Top of Available data

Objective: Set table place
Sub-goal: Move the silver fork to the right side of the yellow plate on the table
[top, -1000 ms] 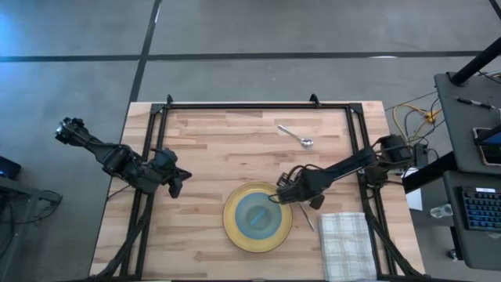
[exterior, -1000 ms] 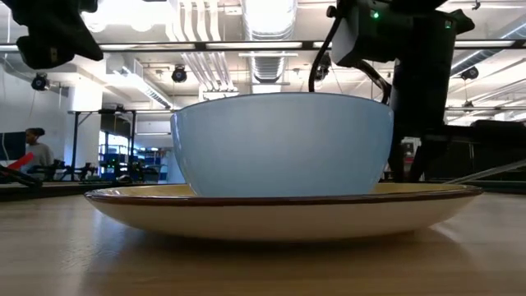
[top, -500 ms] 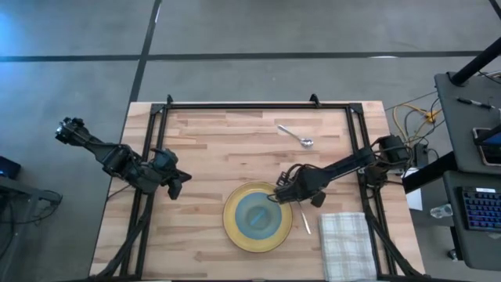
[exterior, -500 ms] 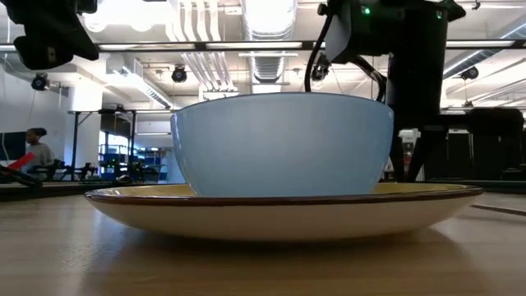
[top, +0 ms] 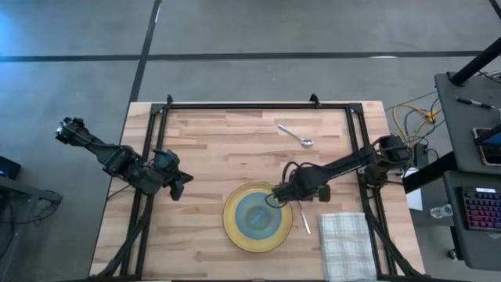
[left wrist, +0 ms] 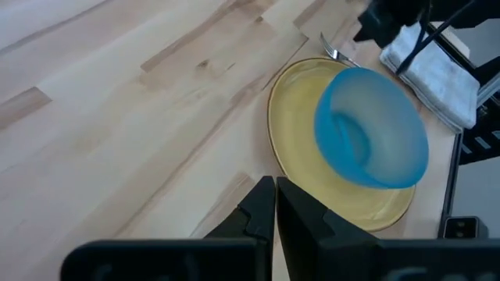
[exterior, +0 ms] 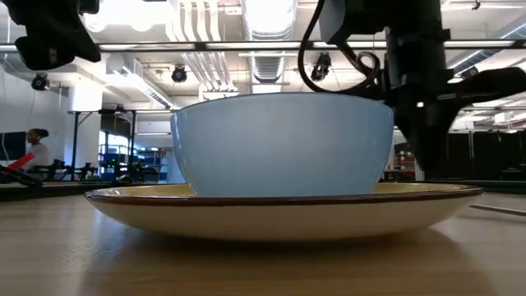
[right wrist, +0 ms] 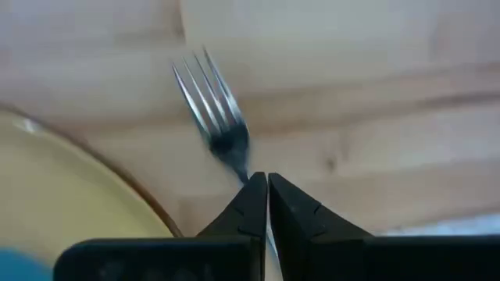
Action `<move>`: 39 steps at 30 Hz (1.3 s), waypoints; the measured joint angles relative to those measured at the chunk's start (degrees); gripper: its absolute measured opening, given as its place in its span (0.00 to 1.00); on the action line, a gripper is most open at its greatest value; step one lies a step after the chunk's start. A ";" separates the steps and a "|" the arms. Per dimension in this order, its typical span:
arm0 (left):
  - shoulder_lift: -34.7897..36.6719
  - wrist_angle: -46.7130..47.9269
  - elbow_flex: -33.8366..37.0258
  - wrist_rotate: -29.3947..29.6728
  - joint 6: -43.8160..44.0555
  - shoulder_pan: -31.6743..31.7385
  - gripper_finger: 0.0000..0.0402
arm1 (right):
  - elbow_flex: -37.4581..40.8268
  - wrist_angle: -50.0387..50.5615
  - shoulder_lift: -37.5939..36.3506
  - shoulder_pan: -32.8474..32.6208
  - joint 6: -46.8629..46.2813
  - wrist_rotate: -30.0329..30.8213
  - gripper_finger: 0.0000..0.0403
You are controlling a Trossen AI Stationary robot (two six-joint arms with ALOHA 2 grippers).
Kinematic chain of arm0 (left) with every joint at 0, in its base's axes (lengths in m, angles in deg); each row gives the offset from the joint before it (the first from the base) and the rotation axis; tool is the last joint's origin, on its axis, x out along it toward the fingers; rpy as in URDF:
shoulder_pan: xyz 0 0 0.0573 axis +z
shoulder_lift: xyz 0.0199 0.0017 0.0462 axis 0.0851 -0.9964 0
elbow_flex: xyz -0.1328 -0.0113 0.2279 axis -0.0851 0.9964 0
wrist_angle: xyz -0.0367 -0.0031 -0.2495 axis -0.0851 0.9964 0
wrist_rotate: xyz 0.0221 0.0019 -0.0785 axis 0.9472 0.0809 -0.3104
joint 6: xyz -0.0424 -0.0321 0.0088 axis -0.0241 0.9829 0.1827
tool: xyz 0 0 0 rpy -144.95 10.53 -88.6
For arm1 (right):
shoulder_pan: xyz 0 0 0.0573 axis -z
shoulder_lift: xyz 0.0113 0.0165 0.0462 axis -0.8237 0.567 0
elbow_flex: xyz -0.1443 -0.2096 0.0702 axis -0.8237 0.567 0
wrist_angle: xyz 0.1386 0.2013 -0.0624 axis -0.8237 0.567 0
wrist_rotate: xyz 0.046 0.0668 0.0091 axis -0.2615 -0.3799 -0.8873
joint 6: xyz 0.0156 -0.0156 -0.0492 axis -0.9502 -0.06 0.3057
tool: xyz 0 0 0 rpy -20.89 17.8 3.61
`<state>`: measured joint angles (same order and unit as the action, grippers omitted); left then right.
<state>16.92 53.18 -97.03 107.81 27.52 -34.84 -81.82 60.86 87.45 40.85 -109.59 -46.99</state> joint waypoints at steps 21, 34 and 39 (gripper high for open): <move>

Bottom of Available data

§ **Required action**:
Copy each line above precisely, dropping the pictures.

§ **Final answer**:
Objective: Set table place
Sub-goal: Move the silver fork to the right side of the yellow plate on the table
[top, -1000 ms] 
[exterior, -1000 ms] 
[top, -500 ms] 
[exterior, -500 ms] 
[top, +0 ms] 
[left wrist, +0 ms] 
[exterior, +0 ms] 
[right wrist, +0 ms] 
Action `<move>`: 39 steps at 30 Hz (1.3 s), waypoints; the measured joint angles relative to those measured at the chunk's start (degrees); gripper: its absolute measured opening, given as its place in its span (0.00 to 1.00); on the action line, a gripper is most open at its greatest value; step one lies a step after the chunk's start. A ";" separates the steps and a "|" the arms. Per dimension in this order, its typical span:
arm0 (left):
  - shoulder_lift: -34.7897..36.6719
  - wrist_angle: -46.7130..47.9269
  - elbow_flex: -33.8366..37.0258
  - wrist_rotate: -29.3947..29.6728
  - joint 6: -43.8160..44.0555
  - shoulder_pan: -31.6743..31.7385
  - gripper_finger: 0.0000..0.0402
arm1 (right):
  - elbow_flex: -37.4581..40.8268
  - wrist_angle: -50.0387..50.5615
  - shoulder_lift: -37.5939..36.3506
  - shoulder_pan: -32.8474..32.6208
  - joint 6: -46.8629..46.2813
  - wrist_rotate: -30.0329..30.8213
  - gripper_finger: 0.0000..0.0403
You are controlling a Trossen AI Stationary robot (two six-joint arms with ALOHA 2 grippers).
Kinematic chain of arm0 (left) with every joint at 0, in its base's axes (lengths in m, angles in deg); each row gives the offset from the joint before it (the first from the base) and the rotation axis; tool is the last joint's origin, on its axis, x out along it toward the fingers; rpy as in URDF:
shoulder_pan: xyz 0 0 0.0573 axis +z
shoulder_lift: xyz 0.0199 0.0017 0.0462 axis 0.0851 -0.9964 0
elbow_flex: xyz -0.1328 -0.0113 0.2279 axis -0.0851 0.9964 0
wrist_angle: xyz -0.0367 -0.0031 -0.2495 axis -0.0851 0.9964 0
wrist_rotate: xyz 0.0221 0.0019 -0.0785 axis 0.9472 0.0809 -0.3104
joint 6: xyz -0.0424 -0.0321 0.0088 axis -0.0241 0.9829 0.1827
tool: xyz 0 0 0 rpy -144.95 10.53 -88.6
For arm1 (right):
shoulder_pan: xyz 0 0 0.0573 axis -z
shoulder_lift: xyz 0.0113 0.0165 0.0462 axis -0.8237 0.567 0
elbow_flex: xyz -0.1443 -0.2096 0.0702 axis -0.8237 0.567 0
wrist_angle: xyz 0.1386 0.2013 -0.0624 axis -0.8237 0.567 0
wrist_rotate: xyz 0.046 0.0668 0.0091 axis -0.2615 -0.3799 -0.8873
joint 6: xyz 0.0156 -0.0156 -0.0492 axis -0.9502 -0.06 0.3057
tool: xyz 0 0 0 rpy -20.89 17.8 3.61
`<state>`: measured joint angles (same order and unit as the action, grippers omitted); left then right.
<state>16.92 53.18 -97.03 107.81 27.52 -34.84 -81.82 60.86 87.45 40.85 -109.59 -46.99</state> joint waypoints at steps 21, 34 and 39 (gripper high for open): <move>

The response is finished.